I compile the code without optimization, and run perf.

$ gcc -o test test.c
$ perf stat -e LLC-loads,LLC-loads-misses -- ./test
Sum: 49999995000000.000000

 Performance counter stats for 'test':

            94,765      LLC-loads:u
            91,979      LLC-loads-misses:u        #   97.06% of all LL-cache accesses

       0.082974254 seconds time elapsed

       0.047802000 seconds user
       0.034893000 seconds sys

A few questions puzzle me.

• First, LLC-loads is much smaller than expected. Should it be close to 10000000/8 (cache line: 64 bytes)? Or is it possible that it doesn't profile the whole duration of runtime?

• Second and more importantly, the miss rate is too high. I expect each read miss will bring a cache line with 8 doubles. So overall, the miss rate should come close to 1/8? Actually, it should be much smaller as pre-fetching will help a lot in this case, right?
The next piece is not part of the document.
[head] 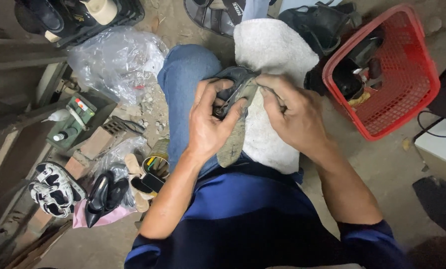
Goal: The person sits on the floor and sews a black sandal using a needle and thread. They repeatedly push the needle through the sandal strap and pull the thread to secure it, working on the shoe placed on their lap.
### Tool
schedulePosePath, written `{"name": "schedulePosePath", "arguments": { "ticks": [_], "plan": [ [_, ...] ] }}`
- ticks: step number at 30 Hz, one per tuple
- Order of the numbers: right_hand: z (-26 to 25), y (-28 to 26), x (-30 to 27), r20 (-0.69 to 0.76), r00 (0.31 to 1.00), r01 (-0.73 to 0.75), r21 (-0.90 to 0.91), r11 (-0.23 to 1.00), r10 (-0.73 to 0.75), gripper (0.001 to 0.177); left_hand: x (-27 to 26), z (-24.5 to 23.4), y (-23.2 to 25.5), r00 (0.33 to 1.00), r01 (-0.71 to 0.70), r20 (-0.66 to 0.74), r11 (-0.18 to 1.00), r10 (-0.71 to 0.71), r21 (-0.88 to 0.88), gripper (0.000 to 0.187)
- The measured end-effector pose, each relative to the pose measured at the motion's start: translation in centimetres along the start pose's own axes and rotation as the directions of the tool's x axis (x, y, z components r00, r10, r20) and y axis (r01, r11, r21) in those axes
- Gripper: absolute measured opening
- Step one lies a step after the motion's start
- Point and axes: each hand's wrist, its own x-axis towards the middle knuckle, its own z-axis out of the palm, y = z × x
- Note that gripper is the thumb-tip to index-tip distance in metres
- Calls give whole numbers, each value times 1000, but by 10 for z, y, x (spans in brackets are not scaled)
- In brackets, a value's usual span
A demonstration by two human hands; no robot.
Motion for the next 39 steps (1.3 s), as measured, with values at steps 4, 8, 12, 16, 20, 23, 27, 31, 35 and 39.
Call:
{"name": "schedulePosePath", "arguments": {
  "ticks": [4,8,12,16,20,23,27,31,35,39],
  "plan": [
    [-6,9,-1,16,995,98,-109,989,-97,25,1,1,-1,1000,9,2,1000,-9,-5,38],
    [-13,17,0,137,947,321,-358,876,-291,33,2,0,-1,1000,19,13,1000,-19,-22,34],
    [-20,21,2,257,917,387,-376,842,-306,36,3,2,-3,1000,7,27,999,-6,-38,28],
    [-39,9,20,342,924,209,-83,974,-169,27,3,1,-3,999,1,46,999,0,-39,27],
    [-53,13,30,542,840,-93,97,991,26,28,5,2,-2,998,-10,67,998,14,-54,26],
    [-58,28,24,618,786,-162,190,968,10,26,4,2,0,996,-21,80,998,25,-57,24],
    [-62,23,23,690,714,-255,98,962,118,14,3,6,-5,997,-19,69,997,24,-72,19],
    [-52,16,11,611,767,-69,-223,972,195,25,2,4,5,995,-22,100,996,31,-86,20],
    [-17,35,-15,321,944,247,-531,810,-77,22,2,6,10,995,-44,88,996,50,-74,19],
    [-26,20,-6,412,887,370,-359,857,-210,26,0,7,1,998,-27,58,993,34,-116,14]
  ]
}}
BTW, below is the basic info.

$ gcc --version
gcc (GCC) 15.2.0
Copyright (C) 2025 Free Software Foundation, Inc.

$ perf --version
perf version 4.18.0-553.84.1.el8_10.x86_64

$ lscpu | grep "Model name"
Model name:          Intel(R) Xeon(R) Gold 6430

$ lscpu | grep "L3 cache"
L3 cache:            61440K

Answer 1

While it's impossible to say for certain without knowing your exact CPU model and without seeing the actual machine code that runs on your CPU, your CPU likely doesn't have enough cache.

Given

size_t n = 10000000

and 8 bytes/double, that's 80,000,000 bytes of memory - close to 80 MB.

That almost certainly doesn't fit into whatever cache your CPU has.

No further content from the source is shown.